Reputation: 51
I have a text file that contains this:
<Person>
<Prenom>Jack</Prenom>
<Nom>Jhon</Nom>
<Adresse>4 rue de la Mélandine</Adresse>
<Tél></Tél>
<Email>[email protected]</Email>
<PhotoPath>c:\Program Files\Zonedetec\Gestionnaire de tâche v2\Img\5295f1ea-372a-4f2f-8f32-c52e8a48cc0839105.png</PhotoPath>
<Age>19</Age>
<Id>4640434</Id>
</Person>
<Person>
<Prenom>Jean</Prenom>
<Nom>Delamar</Nom>
<Adresse>13 rue de la Mélandine</Adresse>
<Tél></Tél>
<Email>[email protected]</Email>
<PhotoPath>c:\Program Files\Zonedetec\Gestionnaire de tâche v2\Img\5295f1ea-372a-4f2f-8f32-c52e8a48cc0839105.png</PhotoPath>
<Age>19</Age>
<Id>4640434</Id>
</Person>
I would like to retrieve all the values between the tags For example, in a list, I would like to retrieve the values (here 2) between and
How could I do this?
I tried this:
internal static void LoadPerson()
{
string data = File.ReadAllText(Main.PersonnePath);
Regex regex = new Regex("<Person>(.*)</Person>");
var v = regex.Match(data);
string s = v.Groups[1].ToString();
MessageBox.Show(s);
}
Except that s contains nothing at all
Can you help me?
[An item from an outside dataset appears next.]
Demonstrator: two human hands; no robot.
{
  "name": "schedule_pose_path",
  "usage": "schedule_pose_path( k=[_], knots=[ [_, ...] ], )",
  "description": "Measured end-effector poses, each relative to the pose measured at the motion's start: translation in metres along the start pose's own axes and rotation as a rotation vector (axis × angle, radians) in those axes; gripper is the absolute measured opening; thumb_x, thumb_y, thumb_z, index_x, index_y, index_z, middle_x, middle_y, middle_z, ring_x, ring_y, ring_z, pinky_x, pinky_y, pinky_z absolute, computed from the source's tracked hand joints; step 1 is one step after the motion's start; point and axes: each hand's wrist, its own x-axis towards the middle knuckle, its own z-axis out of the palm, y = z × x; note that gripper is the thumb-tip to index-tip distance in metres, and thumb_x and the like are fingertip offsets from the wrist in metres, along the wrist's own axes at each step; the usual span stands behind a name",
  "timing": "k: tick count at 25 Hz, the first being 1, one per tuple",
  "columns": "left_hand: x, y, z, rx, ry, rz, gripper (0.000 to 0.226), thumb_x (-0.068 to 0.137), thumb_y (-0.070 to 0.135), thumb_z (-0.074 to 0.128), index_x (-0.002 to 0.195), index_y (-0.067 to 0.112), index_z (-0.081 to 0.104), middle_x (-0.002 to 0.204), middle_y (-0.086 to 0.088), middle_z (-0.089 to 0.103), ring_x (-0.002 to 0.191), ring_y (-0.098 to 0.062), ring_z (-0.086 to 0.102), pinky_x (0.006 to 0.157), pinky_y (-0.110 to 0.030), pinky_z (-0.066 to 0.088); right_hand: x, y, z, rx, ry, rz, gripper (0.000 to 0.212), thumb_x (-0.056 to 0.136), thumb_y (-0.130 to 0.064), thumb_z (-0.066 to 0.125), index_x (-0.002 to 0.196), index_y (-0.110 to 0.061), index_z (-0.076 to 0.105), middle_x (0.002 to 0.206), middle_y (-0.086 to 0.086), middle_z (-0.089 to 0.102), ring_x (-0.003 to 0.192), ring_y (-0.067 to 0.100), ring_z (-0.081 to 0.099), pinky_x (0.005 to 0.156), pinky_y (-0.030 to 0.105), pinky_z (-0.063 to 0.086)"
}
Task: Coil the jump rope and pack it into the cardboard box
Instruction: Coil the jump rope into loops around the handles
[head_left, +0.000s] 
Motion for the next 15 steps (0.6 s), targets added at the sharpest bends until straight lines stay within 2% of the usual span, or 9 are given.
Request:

Thank you.
Upvotes: 2
Views: 709
Reputation: 23228
Since your file has an XML format, you can use XmlSerializer
for reading that, it's less painful, than parse it manually
Create a Person
class first (or generate using Edit -> Paste special -> Paste XML as classes in Visual Studio)
[Serializable]
public class Person
{
private string _prenomField;
private string _nomField;
private string _adresseField;
private object _télField;
private string _emailField;
private string _photoPathField;
private byte _ageField;
private uint _idField;
public string Prenom
{
get => _prenomField;
set => _prenomField = value;
}
public string Nom
{
get => _nomField;
set => _nomField = value;
}
public string Adresse
{
get => _adresseField;
set => _adresseField = value;
}
public object Tél
{
get => _télField;
set => _télField = value;
}
public string Email
{
get => _emailField;
set => _emailField = value;
}
public string PhotoPath
{
get => _photoPathField;
set => _photoPathField = value;
}
public byte Age
{
get => _ageField;
set => _ageField = value;
}
public uint Id
{
get => _idField;
set => _idField = value;
}
}
Than update a structure of file a little bit (you have to have one root tag)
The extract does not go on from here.